→ TASK REQUIREMENTS: Precise copying is required. Return the data below in full.

→ DATASET EXTRACT:
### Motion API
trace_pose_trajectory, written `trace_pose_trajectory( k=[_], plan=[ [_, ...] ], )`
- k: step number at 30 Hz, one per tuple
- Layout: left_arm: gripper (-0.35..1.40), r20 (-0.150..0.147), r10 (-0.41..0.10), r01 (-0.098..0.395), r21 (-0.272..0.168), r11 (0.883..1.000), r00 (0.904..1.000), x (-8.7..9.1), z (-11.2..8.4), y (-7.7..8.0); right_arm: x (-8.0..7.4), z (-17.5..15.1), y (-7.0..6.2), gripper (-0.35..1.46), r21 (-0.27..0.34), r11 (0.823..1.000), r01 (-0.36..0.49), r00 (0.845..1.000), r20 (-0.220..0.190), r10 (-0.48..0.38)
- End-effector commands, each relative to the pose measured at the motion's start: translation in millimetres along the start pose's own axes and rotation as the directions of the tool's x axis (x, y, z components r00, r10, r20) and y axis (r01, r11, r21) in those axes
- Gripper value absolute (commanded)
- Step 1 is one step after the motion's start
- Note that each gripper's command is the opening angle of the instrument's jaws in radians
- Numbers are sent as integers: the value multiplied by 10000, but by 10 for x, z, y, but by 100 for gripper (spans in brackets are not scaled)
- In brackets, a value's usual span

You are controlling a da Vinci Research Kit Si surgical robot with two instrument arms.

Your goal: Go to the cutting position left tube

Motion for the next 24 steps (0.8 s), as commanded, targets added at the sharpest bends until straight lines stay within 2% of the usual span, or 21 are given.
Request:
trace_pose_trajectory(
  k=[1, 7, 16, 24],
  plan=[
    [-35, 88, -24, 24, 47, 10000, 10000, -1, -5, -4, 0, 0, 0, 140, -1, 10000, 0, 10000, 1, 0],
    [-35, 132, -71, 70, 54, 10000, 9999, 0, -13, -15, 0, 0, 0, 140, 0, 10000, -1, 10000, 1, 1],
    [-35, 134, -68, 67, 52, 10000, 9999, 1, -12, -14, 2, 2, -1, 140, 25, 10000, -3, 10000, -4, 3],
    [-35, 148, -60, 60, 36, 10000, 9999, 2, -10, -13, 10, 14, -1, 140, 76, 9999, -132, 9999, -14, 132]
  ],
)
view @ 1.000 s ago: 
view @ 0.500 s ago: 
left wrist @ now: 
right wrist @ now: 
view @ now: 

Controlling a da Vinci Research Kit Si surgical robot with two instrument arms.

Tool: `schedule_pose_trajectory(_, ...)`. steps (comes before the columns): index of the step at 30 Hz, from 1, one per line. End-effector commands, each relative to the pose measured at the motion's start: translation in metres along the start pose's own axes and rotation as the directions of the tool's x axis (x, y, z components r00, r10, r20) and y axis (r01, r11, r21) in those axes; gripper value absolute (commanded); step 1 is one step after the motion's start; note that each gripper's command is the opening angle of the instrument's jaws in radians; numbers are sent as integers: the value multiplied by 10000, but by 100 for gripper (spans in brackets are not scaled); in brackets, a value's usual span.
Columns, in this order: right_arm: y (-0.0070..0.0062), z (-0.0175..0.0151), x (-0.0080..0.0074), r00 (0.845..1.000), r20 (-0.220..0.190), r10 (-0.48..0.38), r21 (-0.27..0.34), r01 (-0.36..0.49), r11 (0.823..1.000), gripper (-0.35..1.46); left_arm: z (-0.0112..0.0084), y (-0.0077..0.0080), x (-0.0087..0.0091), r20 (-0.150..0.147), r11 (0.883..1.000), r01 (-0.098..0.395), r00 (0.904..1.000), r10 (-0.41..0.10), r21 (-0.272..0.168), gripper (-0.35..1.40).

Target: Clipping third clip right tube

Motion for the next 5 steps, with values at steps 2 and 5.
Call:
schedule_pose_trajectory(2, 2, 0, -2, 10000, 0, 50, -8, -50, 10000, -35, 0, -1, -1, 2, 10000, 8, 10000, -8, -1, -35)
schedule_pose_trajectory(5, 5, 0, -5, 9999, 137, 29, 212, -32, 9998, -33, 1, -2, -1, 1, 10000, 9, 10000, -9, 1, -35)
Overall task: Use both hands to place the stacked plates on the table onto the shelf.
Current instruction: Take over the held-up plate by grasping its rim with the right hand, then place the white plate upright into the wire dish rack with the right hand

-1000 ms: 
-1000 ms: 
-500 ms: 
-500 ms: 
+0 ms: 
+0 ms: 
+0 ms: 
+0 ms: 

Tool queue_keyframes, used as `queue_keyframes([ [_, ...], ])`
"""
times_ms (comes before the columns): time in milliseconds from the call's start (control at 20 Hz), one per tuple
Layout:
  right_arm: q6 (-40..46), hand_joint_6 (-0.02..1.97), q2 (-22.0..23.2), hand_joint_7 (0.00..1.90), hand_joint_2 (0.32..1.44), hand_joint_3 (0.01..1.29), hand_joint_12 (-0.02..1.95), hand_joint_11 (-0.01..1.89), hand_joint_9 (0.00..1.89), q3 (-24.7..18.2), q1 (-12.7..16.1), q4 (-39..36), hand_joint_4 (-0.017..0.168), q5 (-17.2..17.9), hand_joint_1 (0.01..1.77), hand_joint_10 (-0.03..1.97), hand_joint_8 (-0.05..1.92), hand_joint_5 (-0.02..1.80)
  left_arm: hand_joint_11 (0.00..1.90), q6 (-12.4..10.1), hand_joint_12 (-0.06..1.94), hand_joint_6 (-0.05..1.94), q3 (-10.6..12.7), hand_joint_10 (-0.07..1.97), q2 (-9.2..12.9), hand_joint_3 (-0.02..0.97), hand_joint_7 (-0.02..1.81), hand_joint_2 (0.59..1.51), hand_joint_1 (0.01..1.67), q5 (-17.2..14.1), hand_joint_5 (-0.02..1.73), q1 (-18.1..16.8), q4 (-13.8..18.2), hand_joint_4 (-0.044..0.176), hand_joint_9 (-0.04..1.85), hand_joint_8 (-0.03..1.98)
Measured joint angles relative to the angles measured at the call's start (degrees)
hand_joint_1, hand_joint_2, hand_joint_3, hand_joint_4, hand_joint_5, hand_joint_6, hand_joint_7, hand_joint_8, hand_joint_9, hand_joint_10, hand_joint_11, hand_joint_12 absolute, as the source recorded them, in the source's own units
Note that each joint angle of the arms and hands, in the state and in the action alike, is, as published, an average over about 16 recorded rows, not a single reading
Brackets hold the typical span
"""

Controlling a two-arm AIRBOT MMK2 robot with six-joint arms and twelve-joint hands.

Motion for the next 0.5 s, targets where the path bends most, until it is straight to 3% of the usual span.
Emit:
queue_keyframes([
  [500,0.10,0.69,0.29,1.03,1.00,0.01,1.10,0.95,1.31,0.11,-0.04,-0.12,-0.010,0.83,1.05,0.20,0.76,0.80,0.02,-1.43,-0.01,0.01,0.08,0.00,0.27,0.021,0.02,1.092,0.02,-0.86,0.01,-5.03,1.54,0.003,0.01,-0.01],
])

→ TASK RESULT:
### Motion API
trace_pose_trajectory, written `trace_pose_trajectory( k=[_], plan=[ [_, ...] ], )`
- k: step number at 30 Hz, one per tuple
- Layout: left_arm: gripper (-0.35..1.40), r20 (-0.150..0.147), r10 (-0.41..0.10), r01 (-0.098..0.395), r21 (-0.272..0.168), r11 (0.883..1.000), r00 (0.904..1.000), x (-8.7..9.1), z (-11.2..8.4), y (-7.7..8.0); right_arm: x (-8.0..7.4), z (-17.5..15.1), y (-7.0..6.2), gripper (-0.35..1.46), r21 (-0.27..0.34), r11 (0.823..1.000), r01 (-0.36..0.49), r00 (0.845..1.000), r20 (-0.220..0.190), r10 (-0.48..0.38)
- End-effector commands, each relative to the pose measured at the motion's start: translation in millimetres along the start pose's own axes and rotation as the directions of the tool's x axis (x, y, z components r00, r10, r20) and y axis (r01, r11, r21) in those axes
- Gripper value absolute (commanded)
- Step 1 is one step after the motion's start
- Note that each gripper's command is the opening angle of the instrument's jaws in radians
- Numbers are sent as integers: the value multiplied by 10000, but by 10 for x, z, y, but by 100 for gripper (spans in brackets are not scaled)
- In brackets, a value's usual span

You are controlling a da Vinci Research Kit Si surgical robot with two instrument arms.

Your goal: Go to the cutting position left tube

Motion for the next 24 steps (0.8 s), as commanded, targets added at the sharpest bends until straight lines stay within 2% of the usual span, or 21 are given.
Request:
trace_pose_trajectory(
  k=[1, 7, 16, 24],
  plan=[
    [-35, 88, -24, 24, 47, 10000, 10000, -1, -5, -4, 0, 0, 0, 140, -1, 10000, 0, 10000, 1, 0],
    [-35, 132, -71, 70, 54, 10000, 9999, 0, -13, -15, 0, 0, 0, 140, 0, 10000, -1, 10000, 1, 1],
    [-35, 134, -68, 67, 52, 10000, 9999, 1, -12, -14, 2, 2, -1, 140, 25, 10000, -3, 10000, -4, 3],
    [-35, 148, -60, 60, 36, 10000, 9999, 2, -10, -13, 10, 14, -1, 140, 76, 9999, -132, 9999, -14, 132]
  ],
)
view @ 1.000 s ago: 
view @ 0.500 s ago: 
left wrist @ now: 
right wrist @ now: 
view @ now: 

Controlling a da Vinci Research Kit Si surgical robot with two instrument arms.

Tool: `schedule_pose_trajectory(_, ...)`. steps (comes before the columns): index of the step at 30 Hz, from 1, one per line. End-effector commands, each relative to the pose measured at the motion's start: translation in metres along the start pose's own axes and rotation as the directions of the tool's x axis (x, y, z components r00, r10, r20) and y axis (r01, r11, r21) in those axes; gripper value absolute (commanded); step 1 is one step after the motion's start; note that each gripper's command is the opening angle of the instrument's jaws in radians; numbers are sent as integers: the value multiplied by 10000, but by 100 for gripper (spans in brackets are not scaled); in brackets, a value's usual span.
Columns, in this order: right_arm: y (-0.0070..0.0062), z (-0.0175..0.0151), x (-0.0080..0.0074), r00 (0.845..1.000), r20 (-0.220..0.190), r10 (-0.48..0.38), r21 (-0.27..0.34), r01 (-0.36..0.49), r11 (0.823..1.000), gripper (-0.35..1.46); left_arm: z (-0.0112..0.0084), y (-0.0077..0.0080), x (-0.0087..0.0091), r20 (-0.150..0.147), r11 (0.883..1.000), r01 (-0.098..0.395), r00 (0.904..1.000), r10 (-0.41..0.10), r21 (-0.272..0.168), gripper (-0.35..1.40).

Target: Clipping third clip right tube

Motion for the next 5 steps, with values at steps 2 and 5.
Call:
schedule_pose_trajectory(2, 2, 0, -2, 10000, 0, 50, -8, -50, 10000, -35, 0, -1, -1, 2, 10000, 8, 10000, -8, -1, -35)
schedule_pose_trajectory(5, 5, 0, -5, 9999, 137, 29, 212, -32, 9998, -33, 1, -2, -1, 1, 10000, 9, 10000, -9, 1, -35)
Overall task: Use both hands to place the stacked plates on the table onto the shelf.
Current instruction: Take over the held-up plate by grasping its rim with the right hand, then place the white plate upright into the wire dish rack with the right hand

-1000 ms: 
-1000 ms: 
-500 ms: 
-500 ms: 
+0 ms: 
+0 ms: 
+0 ms: 
+0 ms: 

Tool queue_keyframes, used as `queue_keyframes([ [_, ...], ])`
"""
times_ms (comes before the columns): time in milliseconds from the call's start (control at 20 Hz), one per tuple
Layout:
  right_arm: q6 (-40..46), hand_joint_6 (-0.02..1.97), q2 (-22.0..23.2), hand_joint_7 (0.00..1.90), hand_joint_2 (0.32..1.44), hand_joint_3 (0.01..1.29), hand_joint_12 (-0.02..1.95), hand_joint_11 (-0.01..1.89), hand_joint_9 (0.00..1.89), q3 (-24.7..18.2), q1 (-12.7..16.1), q4 (-39..36), hand_joint_4 (-0.017..0.168), q5 (-17.2..17.9), hand_joint_1 (0.01..1.77), hand_joint_10 (-0.03..1.97), hand_joint_8 (-0.05..1.92), hand_joint_5 (-0.02..1.80)
  left_arm: hand_joint_11 (0.00..1.90), q6 (-12.4..10.1), hand_joint_12 (-0.06..1.94), hand_joint_6 (-0.05..1.94), q3 (-10.6..12.7), hand_joint_10 (-0.07..1.97), q2 (-9.2..12.9), hand_joint_3 (-0.02..0.97), hand_joint_7 (-0.02..1.81), hand_joint_2 (0.59..1.51), hand_joint_1 (0.01..1.67), q5 (-17.2..14.1), hand_joint_5 (-0.02..1.73), q1 (-18.1..16.8), q4 (-13.8..18.2), hand_joint_4 (-0.044..0.176), hand_joint_9 (-0.04..1.85), hand_joint_8 (-0.03..1.98)
Measured joint angles relative to the angles measured at the call's start (degrees)
hand_joint_1, hand_joint_2, hand_joint_3, hand_joint_4, hand_joint_5, hand_joint_6, hand_joint_7, hand_joint_8, hand_joint_9, hand_joint_10, hand_joint_11, hand_joint_12 absolute, as the source recorded them, in the source's own units
Note that each joint angle of the arms and hands, in the state and in the action alike, is, as published, an average over about 16 recorded rows, not a single reading
Brackets hold the typical span
"""

Controlling a two-arm AIRBOT MMK2 robot with six-joint arms and twelve-joint hands.

Motion for the next 0.5 s, targets where the path bends most, until it is straight to 3% of the usual span.
Emit:
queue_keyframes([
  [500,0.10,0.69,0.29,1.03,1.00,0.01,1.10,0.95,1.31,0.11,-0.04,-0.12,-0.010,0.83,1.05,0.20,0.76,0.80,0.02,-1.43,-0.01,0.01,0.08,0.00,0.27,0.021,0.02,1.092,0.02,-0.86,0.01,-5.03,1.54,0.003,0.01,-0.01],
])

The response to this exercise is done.